WHAT THE TASK ASKS: Every line from the line containing "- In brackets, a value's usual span" through the final line below is to be repeated exactly; no other line is.

·····

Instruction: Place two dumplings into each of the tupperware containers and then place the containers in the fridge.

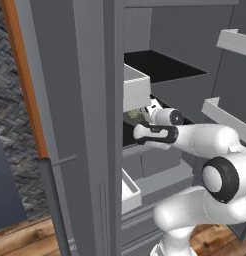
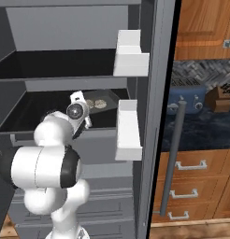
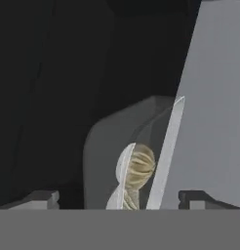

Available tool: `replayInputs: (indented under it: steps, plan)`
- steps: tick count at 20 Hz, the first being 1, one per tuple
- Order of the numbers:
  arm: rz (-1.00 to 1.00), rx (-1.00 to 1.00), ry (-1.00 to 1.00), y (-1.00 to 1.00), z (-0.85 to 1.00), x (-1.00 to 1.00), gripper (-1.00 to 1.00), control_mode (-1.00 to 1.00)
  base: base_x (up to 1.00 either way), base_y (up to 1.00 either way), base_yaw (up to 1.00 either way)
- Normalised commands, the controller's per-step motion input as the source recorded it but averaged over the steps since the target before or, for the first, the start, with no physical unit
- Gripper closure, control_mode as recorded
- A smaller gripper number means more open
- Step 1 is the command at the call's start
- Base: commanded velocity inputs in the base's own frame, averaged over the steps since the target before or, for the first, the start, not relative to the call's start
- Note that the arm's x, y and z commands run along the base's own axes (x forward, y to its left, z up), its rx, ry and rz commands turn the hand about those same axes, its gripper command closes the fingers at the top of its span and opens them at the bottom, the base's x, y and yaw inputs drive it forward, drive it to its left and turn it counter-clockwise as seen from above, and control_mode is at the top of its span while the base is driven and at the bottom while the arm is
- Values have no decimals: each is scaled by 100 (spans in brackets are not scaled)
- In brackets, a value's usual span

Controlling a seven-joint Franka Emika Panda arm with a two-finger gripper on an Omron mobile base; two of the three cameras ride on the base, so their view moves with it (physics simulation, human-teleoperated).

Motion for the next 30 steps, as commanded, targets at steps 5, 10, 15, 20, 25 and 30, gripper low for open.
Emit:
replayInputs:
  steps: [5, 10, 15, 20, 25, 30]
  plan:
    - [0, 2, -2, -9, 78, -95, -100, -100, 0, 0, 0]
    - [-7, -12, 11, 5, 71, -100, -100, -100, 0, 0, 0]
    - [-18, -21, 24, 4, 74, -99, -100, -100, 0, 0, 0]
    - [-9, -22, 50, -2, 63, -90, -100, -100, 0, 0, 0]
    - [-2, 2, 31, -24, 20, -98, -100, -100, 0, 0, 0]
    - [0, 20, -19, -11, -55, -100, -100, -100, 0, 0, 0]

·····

ANSWER FOR THE TASK:
- In brackets, a value's usual span

Controlling a seven-joint Franka Emika Panda arm with a two-finger gripper on an Omron mobile base; two of the three cameras ride on the base, so their view moves with it (physics simulation, human-teleoperated).

Motion for the next 30 steps, as commanded, targets at steps 5, 10, 15, 20, 25 and 30, gripper low for open.
Emit:
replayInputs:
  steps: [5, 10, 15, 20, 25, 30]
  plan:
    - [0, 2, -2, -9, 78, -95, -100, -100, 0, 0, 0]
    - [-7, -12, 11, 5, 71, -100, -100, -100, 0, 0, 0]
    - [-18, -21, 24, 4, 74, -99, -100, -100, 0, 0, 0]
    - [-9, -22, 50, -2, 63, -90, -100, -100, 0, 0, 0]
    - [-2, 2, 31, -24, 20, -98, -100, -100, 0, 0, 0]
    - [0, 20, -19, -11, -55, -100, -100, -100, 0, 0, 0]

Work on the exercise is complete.